2002–2004: To modernise the transaction handling backbone, components of the sp/ARCHITECT platform are refactored. The system’s underlying communication routing is systematically aligned with CONNEX, a dominant market-leading Electronic Funds Transfer (EFT) processing engine.
2005–2006: eFunds transitions the direct client-server software layers into highly secure corporate portals, providing the foundational logic for what would eventually be rebranded as the CONNEX Advantage banking solution.
🏢 Era 4: The FIS Integration and Legacy Modernisation Era (2007–Present)
The final stage of the product timeline represents its absorption into global banking infrastructure software, where its high-availability DNA remains active in institutional transaction environments.
2007: Financial technology behemoth Fidelity National Information Services (FIS) acquires eFunds Corporation for approximately $1.8 billion.
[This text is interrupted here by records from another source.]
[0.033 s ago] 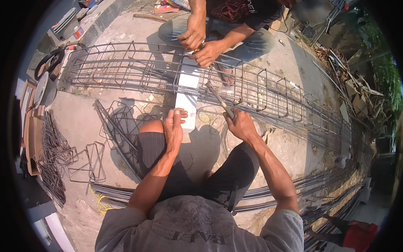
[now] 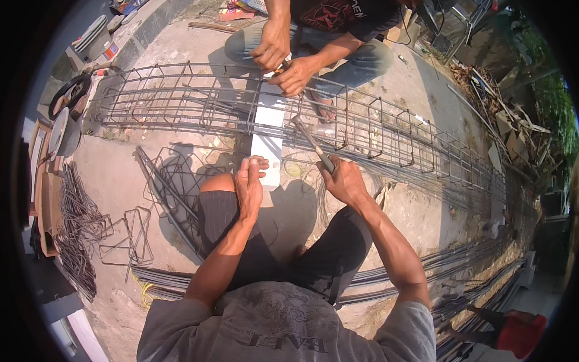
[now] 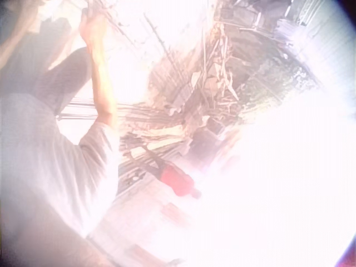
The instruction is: The person uses pliers to twist and cut thin wire to secure horizontal and vertical rebar segments into a cage-like framework for construction.
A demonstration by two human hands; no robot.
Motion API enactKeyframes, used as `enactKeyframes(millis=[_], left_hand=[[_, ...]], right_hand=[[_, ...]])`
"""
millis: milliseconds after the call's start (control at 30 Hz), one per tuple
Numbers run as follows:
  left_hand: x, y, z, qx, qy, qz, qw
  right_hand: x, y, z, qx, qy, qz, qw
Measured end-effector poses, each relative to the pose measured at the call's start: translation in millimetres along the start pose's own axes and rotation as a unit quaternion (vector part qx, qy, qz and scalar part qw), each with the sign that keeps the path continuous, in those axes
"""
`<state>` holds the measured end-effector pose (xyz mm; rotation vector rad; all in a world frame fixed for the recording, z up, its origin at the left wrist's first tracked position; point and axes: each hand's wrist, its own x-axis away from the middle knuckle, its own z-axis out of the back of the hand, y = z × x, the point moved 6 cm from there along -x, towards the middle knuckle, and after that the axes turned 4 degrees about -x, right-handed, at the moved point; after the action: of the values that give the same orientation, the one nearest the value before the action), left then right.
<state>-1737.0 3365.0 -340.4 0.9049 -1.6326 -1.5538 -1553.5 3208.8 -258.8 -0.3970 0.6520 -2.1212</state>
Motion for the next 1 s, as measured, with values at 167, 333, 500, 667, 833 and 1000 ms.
enactKeyframes(millis=[167, 333, 500, 667, 833, 1000], left_hand=[[-6, -11, -13, -0.058, -0.015, 0.027, 0.998], [-2, -7, -5, -0.042, -0.001, 0.029, 0.999], [-8, -15, -22, -0.002, -0.029, 0.030, 0.999], [-5, -19, -2, 0.022, -0.010, 0.056, 0.998], [-5, -21, -11, 0.006, -0.019, 0.084, 0.996], [1, -7, -23, 0.026, -0.027, 0.055, 0.998]], right_hand=[[-2, -93, 81, -0.067, 0.076, 0.073, 0.992], [-6, -142, 137, -0.346, 0.312, 0.367, 0.805], [-41, 67, 0, 0.007, -0.103, -0.273, 0.957], [-34, -75, 83, -0.113, 0.117, -0.004, 0.987], [-24, -142, 135, -0.280, 0.340, 0.287, 0.851], [-37, 70, -39, -0.043, -0.077, -0.241, 0.967]])
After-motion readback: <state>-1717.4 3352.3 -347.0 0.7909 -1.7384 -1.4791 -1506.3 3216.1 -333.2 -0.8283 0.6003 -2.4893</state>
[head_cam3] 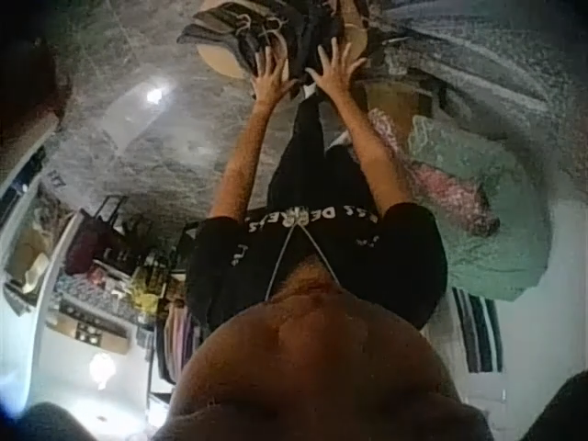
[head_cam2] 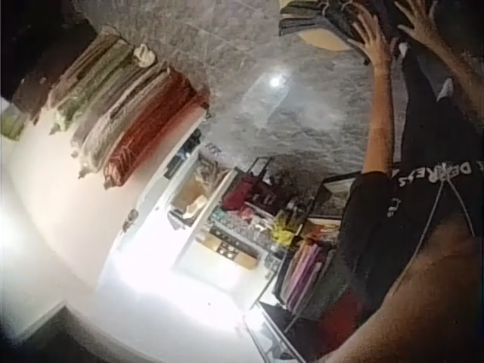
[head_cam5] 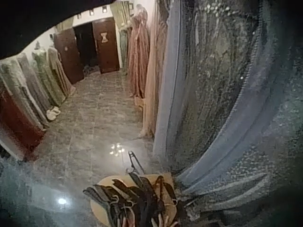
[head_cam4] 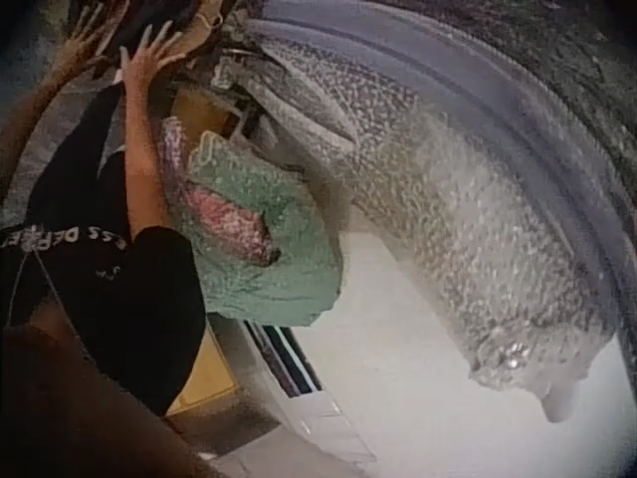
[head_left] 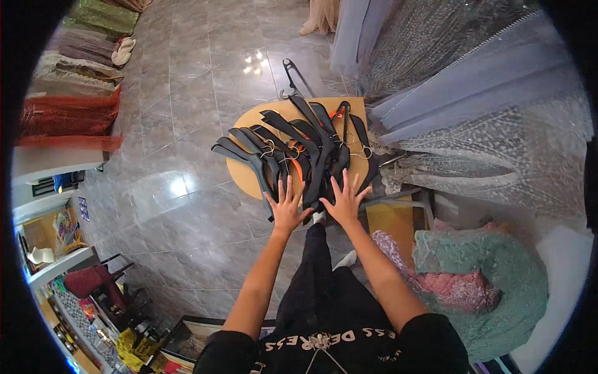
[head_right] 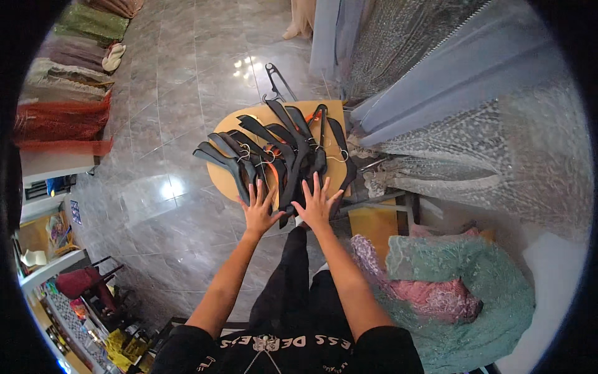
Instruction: The recorder takes a dress from a pile, places it onto a clothes hanger, and hangs it on a garment rack.
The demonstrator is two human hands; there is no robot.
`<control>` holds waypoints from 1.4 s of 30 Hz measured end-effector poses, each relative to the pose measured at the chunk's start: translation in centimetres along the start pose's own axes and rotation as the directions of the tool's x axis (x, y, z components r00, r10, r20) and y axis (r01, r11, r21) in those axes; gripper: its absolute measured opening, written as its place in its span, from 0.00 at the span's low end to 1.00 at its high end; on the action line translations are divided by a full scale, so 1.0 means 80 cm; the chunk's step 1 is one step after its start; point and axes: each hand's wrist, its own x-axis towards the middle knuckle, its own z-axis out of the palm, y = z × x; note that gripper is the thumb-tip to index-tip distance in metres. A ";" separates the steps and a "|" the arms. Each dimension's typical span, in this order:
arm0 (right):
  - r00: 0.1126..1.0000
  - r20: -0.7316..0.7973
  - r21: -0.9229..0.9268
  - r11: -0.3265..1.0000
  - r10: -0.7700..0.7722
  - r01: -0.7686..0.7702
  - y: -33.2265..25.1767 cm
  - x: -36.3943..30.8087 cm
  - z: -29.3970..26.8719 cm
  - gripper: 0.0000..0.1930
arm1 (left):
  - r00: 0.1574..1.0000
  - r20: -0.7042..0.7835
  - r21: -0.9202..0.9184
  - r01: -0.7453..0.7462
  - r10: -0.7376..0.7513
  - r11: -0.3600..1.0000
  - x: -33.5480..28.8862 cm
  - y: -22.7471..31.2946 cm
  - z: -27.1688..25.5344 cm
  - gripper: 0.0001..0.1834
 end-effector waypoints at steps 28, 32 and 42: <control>0.860 0.038 0.114 0.853 0.508 -0.509 -0.040 0.057 0.093 0.26 | 0.995 0.074 -0.080 0.073 -0.067 0.994 0.058 -0.070 0.012 0.51; 0.879 0.004 0.156 0.868 0.477 -0.472 -0.026 0.041 0.081 0.25 | 0.999 0.030 -0.083 0.041 -0.038 0.996 0.075 -0.071 0.006 0.50; 0.890 0.054 0.222 0.863 0.453 -0.453 -0.019 0.033 0.064 0.24 | 0.999 -0.038 -0.027 0.033 -0.034 0.999 0.115 -0.082 -0.012 0.51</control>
Following industry consolidation, the corporate remnants of the original TSP Runcorn operations are absorbed into Fidelity National Information Services (FIS) and relocated to Aegon House in Daresbury, Warrington.
Fidelity National Information Services (FIS) Aegon House, Warrington (in 2007)
2010: FIS fully absorbs the remaining codebase, utilizing its core Tandem architecture algorithms to fortify transaction processing stability.
2015–2020: The architectural concepts pioneered by sp/ARCHITECT-BANK continue to govern high-volume legacy systems. The logic stays preserved in COBOL85 code bases running on modern HPE Integrity NonStop (Intel Xeon-based) fault-tolerant environments.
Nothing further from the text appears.